Non-strict memoization
I’ve written a few posts about functional memoization. In one of them, Luke Palmer commented that the memoization methods are correct only for strict functions, which I had not noticed before. In this note, I correct this flaw, extending correct memoization to non-strict functions as well. The semantic notion of least upper bound (which can be built of unambiguous choice) plays a crucial role.
Edits:
- 2010-07-13: Fixed the non-strict memoization example to use an argument of
undefined
(⊥) as intended. - 2010-07-23: Changed spelling from “nonstrict” to the much more popular “non-strict”.
- 2011-02-16: Fixed minor typo. (“constraint on result” → “constraint on the result type”)
What is memoization?
In purely functional programming, applying a function to equal arguments gives equal results. However, the second application is as costly as the first one. The idea of memoization, invented by Donald Michie in the 1960s, is to cache the results of applications and reuse those results in subsequent applications. Memoization is a handy technique to know, as it can dramatically reduces expense while making little impact on an algorithm’s simplicity.

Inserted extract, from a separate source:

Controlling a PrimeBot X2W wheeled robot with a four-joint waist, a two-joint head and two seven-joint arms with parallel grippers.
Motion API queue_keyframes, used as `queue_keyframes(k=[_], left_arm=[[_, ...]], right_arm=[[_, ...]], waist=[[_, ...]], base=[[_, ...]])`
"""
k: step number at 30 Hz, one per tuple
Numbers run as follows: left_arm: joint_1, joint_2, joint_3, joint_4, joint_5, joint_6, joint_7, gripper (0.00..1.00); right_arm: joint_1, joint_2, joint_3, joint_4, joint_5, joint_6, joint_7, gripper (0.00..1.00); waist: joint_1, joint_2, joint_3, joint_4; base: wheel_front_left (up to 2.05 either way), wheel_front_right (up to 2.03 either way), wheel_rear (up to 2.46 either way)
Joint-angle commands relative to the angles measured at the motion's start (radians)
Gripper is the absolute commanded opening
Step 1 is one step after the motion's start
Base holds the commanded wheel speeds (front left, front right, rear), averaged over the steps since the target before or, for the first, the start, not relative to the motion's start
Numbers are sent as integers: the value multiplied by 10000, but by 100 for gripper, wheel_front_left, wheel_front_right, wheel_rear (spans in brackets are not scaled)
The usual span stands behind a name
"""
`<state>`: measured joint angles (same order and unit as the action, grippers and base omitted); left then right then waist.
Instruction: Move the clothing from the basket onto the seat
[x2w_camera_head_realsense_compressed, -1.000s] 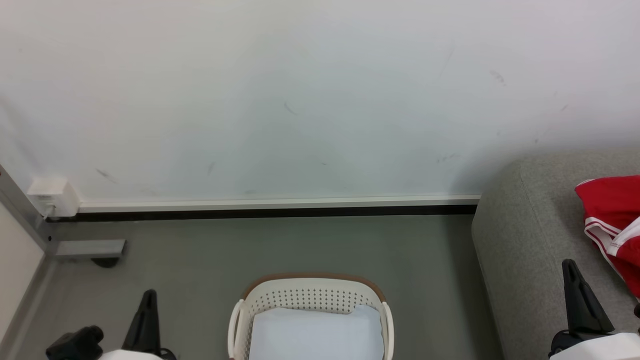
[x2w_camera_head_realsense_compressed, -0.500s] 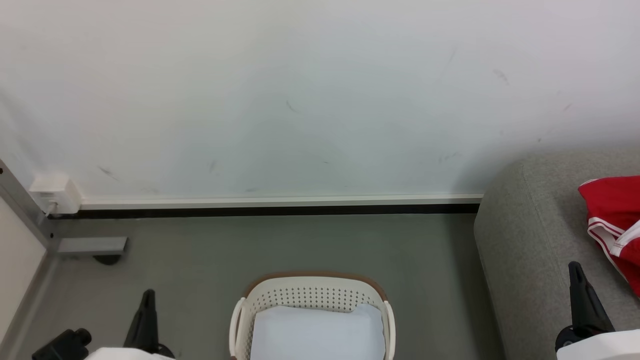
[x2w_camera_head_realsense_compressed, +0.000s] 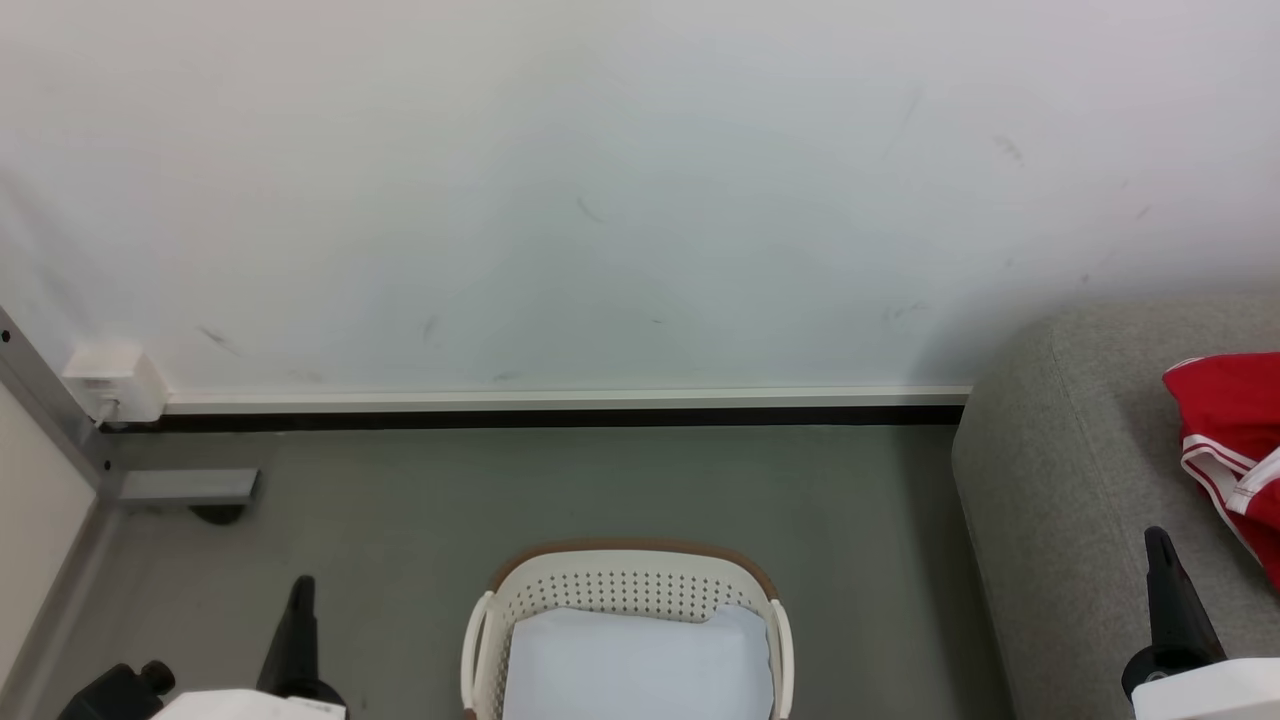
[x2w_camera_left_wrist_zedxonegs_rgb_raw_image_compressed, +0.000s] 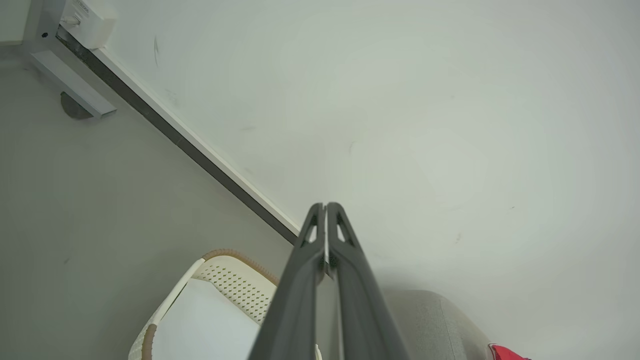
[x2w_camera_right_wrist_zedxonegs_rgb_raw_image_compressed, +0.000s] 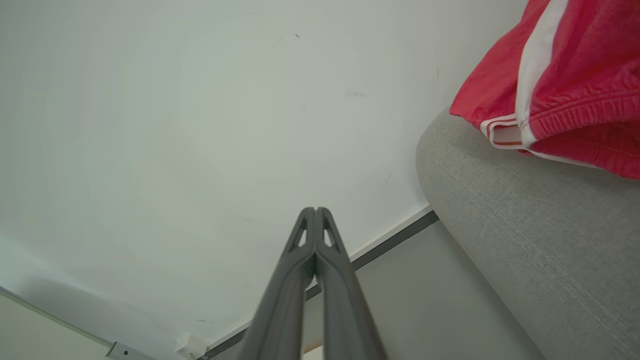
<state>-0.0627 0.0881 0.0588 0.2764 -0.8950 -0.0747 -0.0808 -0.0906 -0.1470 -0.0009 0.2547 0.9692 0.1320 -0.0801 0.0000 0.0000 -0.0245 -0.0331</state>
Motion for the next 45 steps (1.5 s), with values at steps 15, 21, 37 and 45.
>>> queue_keyframes(k=[15, 21, 37, 45], left_arm=[[-318, -43, 185, -207, -1786, -189, 462, 0], [-348, -85, 229, -221, -2407, -233, 635, 0], [-402, -181, 338, -253, -3863, -336, 1067, 0], [-422, -221, 391, -266, -4542, -403, 1245, 0]], right_arm=[[-212, 215, -318, -151, 1591, -11, 465, 0], [-214, 310, -413, -150, 2148, -12, 630, 0], [-220, 507, -646, -149, 3480, -15, 1049, 0], [-220, 614, -756, -145, 4078, -17, 1234, 0]], waist=[[0, 0, 48, 58], [0, 0, 68, 82], [0, 0, 121, 146], [0, 0, 148, 178]], base=[[0, 0, 0], [0, 0, 0], [0, 0, 0], [0, 0, 0]])
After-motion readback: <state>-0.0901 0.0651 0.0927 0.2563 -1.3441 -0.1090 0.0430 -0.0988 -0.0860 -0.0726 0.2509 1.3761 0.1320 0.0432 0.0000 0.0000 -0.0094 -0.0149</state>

Early implementations of memoization were imperative. Some sort of table (e.g., a hash table) is initialized as empty. Whenever the memoized function is applied, the argument is looked up in the table. If present, the corresponding result is returned. Otherwise, the original function is applied to the argument, and the result is stored in the table, keyed by the argument.
Functional memoization
Can memoization be implemented functionally (without assignment)? One might argue that it cannot, considering that we want the table structure to get filled in destructively, as the memoized function is sampled.
However, this argument is flawed (like many informal arguments of impossibility). Although we want a mutation to happen, we needn’t ask for one explicitly. Instead, we can exploit the mutation that happens inside the implementation of laziness.
For instance, consider memoizing a function of booleans:
memoBool :: (Bool -> b) -> (Bool -> b)
In this case, the “table” can simply be a pair, with one slot for the argument False
and one for True:
type BoolTable a = (a,a)
memoBool f = lookupBool (f False, f True)
lookupBool :: BoolTable b -> Bool -> b
lookupBool (f,_) False = f
lookupBool (_,t) True = t
For instance, consider this simple function and a memoized version:
f1 b = if b then 3 else 4
s1 = memoBool f1
The memo table will be (f False, f True)
, i.e., (4,3)
.
Checking that s1
is equivalent to f1
:
s1 False ≡ lookupBool (4,3) False ≡ 4 ≡ f1 False
s1 True ≡ lookupBool (4,3) True ≡ 3 ≡ f1 True
Other argument types have other table representations, and these table types can be defined systematically and elegantly.
Now, wait a minute! Building an entire table up-front doesn’t sound like the incremental algorithm Richie invented, especially considering that the domain type can be quite large and even infinite. However, in a lazy language, incremental construction of data structures is automatic and pervasive, and infinite data structures are bread & butter. So the computing and updating doesn’t have to be expressed imperatively.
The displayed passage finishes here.